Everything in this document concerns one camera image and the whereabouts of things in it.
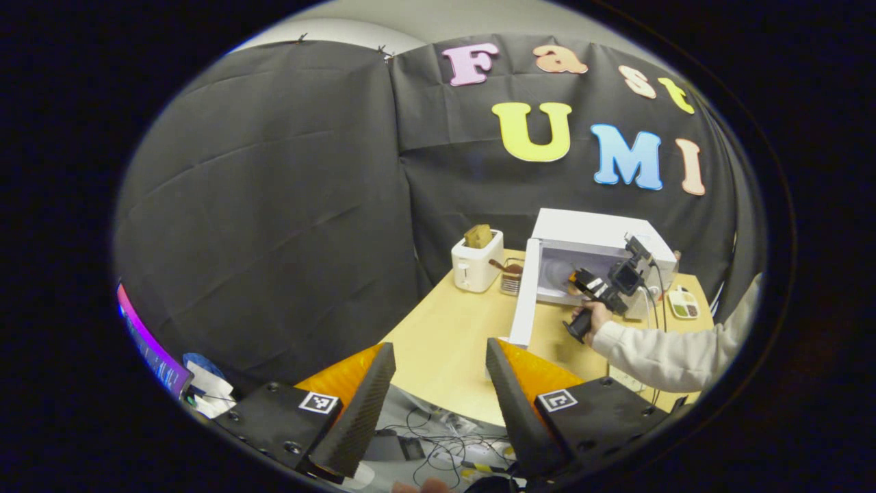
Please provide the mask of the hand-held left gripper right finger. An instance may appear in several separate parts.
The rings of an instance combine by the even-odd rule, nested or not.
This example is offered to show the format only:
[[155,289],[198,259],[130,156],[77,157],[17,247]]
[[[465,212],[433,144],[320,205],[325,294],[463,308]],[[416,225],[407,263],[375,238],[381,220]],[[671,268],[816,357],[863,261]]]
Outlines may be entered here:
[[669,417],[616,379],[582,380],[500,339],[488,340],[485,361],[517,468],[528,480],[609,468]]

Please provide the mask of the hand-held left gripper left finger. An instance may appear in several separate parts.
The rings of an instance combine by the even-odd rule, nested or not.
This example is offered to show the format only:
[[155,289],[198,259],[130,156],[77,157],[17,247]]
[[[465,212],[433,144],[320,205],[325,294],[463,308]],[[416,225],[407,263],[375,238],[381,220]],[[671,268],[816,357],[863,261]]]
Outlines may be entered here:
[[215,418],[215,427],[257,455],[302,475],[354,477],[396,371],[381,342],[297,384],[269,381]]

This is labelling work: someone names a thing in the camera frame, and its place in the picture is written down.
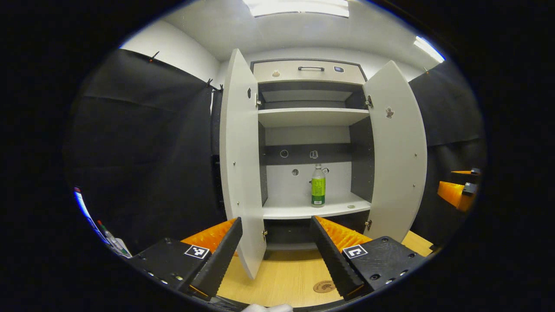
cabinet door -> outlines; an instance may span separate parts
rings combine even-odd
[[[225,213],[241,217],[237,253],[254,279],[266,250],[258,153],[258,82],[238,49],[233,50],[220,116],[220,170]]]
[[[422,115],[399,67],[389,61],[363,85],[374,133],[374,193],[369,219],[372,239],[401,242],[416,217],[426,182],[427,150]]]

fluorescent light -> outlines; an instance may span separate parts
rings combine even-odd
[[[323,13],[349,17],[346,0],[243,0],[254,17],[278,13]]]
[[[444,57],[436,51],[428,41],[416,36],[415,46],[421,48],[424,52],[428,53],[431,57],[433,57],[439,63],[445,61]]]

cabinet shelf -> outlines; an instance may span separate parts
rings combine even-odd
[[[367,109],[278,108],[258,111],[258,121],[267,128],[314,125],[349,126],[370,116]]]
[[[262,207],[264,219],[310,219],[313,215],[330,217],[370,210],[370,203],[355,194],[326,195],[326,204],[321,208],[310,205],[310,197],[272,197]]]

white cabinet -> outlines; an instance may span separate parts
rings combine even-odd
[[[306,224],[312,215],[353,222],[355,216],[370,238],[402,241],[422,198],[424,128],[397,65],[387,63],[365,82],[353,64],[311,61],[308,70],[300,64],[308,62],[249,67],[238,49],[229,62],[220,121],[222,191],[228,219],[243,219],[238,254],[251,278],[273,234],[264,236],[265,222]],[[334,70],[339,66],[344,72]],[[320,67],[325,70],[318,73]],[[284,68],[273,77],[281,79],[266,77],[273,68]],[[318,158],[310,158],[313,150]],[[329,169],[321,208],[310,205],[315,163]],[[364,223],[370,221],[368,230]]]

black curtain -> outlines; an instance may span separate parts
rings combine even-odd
-=-=-
### WHAT TO WORK ON
Using the material above, report each line where "mask" occurs.

### TASK RESPONSE
Please provide the mask of the hand-held left gripper right finger. An instance may appear in several separate parts.
Please provide the mask of the hand-held left gripper left finger. An instance may appear in several separate parts.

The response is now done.